### WHAT NEEDS TO BE DONE
Reproduce the line containing "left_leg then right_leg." and every line after it through the end of the records. Include nothing else.

Dataset records

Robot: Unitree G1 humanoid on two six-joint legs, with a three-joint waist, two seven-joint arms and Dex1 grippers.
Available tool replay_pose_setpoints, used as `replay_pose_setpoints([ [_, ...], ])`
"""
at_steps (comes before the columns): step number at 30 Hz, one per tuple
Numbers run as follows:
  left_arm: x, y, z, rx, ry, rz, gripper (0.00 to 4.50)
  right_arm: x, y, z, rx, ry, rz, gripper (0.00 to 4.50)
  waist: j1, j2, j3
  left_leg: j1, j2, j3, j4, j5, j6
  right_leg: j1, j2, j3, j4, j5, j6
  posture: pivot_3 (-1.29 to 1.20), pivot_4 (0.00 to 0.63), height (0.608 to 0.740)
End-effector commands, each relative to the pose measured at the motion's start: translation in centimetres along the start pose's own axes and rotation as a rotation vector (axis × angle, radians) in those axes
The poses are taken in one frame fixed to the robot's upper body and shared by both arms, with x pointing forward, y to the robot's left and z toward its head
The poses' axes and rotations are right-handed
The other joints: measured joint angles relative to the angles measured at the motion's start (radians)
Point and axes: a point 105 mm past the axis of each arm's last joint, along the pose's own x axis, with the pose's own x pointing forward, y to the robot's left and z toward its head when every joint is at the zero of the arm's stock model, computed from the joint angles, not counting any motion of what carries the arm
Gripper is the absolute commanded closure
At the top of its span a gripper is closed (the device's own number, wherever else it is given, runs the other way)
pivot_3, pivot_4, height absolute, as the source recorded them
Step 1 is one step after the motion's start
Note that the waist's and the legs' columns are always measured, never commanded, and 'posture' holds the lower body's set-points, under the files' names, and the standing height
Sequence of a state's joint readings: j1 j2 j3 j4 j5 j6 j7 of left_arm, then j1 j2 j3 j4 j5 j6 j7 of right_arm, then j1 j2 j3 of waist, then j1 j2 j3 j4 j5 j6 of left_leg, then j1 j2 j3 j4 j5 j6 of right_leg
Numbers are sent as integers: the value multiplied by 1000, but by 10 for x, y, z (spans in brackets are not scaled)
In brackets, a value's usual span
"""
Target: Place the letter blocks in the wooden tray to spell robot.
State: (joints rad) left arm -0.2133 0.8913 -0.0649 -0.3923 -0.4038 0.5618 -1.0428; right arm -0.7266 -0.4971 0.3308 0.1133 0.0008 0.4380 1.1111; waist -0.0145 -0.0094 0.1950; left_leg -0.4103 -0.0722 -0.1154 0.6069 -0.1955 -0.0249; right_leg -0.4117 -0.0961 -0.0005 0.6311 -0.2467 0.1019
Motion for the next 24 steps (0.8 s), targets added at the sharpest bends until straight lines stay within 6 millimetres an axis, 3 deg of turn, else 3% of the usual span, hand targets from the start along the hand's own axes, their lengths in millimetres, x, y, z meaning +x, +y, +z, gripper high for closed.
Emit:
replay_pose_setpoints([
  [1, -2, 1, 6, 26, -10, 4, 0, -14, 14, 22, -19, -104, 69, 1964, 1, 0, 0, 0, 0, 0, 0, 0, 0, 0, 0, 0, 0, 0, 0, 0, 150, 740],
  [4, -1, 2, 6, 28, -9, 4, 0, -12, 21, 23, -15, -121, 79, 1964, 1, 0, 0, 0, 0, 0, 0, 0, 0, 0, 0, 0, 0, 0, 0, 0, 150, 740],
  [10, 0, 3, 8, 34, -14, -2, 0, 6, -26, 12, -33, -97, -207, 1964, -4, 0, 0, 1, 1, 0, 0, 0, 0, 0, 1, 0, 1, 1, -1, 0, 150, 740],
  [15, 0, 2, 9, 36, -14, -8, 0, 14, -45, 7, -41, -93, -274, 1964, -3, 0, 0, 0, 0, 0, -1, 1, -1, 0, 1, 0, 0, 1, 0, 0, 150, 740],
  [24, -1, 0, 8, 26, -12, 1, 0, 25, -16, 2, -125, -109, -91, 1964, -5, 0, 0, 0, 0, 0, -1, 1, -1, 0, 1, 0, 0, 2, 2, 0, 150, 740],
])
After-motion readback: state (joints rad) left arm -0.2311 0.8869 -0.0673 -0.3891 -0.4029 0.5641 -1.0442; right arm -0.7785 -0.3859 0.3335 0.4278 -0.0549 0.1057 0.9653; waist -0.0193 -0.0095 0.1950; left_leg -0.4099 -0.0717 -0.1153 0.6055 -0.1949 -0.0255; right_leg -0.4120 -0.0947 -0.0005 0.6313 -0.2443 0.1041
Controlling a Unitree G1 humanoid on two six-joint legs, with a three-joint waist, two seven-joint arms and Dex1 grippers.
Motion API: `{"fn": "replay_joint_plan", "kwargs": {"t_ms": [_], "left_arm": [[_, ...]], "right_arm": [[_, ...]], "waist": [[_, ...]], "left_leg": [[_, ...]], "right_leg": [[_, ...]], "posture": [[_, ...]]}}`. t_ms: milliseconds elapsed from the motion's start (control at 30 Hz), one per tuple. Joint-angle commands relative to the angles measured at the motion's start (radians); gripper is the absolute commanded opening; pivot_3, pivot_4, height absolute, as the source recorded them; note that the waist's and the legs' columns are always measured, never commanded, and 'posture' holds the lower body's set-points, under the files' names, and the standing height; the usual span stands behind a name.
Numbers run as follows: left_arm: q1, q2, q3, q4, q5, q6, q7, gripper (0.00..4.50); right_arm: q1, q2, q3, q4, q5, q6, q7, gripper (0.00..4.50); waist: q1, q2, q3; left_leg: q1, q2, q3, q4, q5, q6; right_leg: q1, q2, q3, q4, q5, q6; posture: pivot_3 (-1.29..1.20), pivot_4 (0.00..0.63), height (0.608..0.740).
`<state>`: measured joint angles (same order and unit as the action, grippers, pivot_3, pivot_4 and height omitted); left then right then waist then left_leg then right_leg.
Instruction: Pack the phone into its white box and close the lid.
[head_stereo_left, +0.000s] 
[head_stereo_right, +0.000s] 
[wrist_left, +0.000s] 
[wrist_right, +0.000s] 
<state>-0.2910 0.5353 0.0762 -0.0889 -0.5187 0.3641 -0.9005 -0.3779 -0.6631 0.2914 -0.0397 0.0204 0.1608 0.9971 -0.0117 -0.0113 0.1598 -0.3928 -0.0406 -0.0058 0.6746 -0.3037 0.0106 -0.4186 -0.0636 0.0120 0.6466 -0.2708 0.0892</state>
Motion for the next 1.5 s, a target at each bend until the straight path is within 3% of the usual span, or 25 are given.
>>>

### EXERCISE SOLUTION
`<state>`: measured joint angles (same order and unit as the action, grippers, pivot_3, pivot_4 and height omitted); left then right then waist then left_leg then right_leg.
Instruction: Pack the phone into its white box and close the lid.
[head_stereo_left, +0.000s] 
[head_stereo_right, +0.000s] 
[wrist_left, +0.000s] 
[wrist_right, +0.000s] 
<state>-0.2910 0.5353 0.0762 -0.0889 -0.5187 0.3641 -0.9005 -0.3779 -0.6631 0.2914 -0.0397 0.0204 0.1608 0.9971 -0.0117 -0.0113 0.1598 -0.3928 -0.0406 -0.0058 0.6746 -0.3037 0.0106 -0.4186 -0.0636 0.0120 0.6466 -0.2708 0.0892</state>
Motion for the next 1.5 s, a target at each bend until the straight path is within 3% of the usual span, or 25 are given.
>>>

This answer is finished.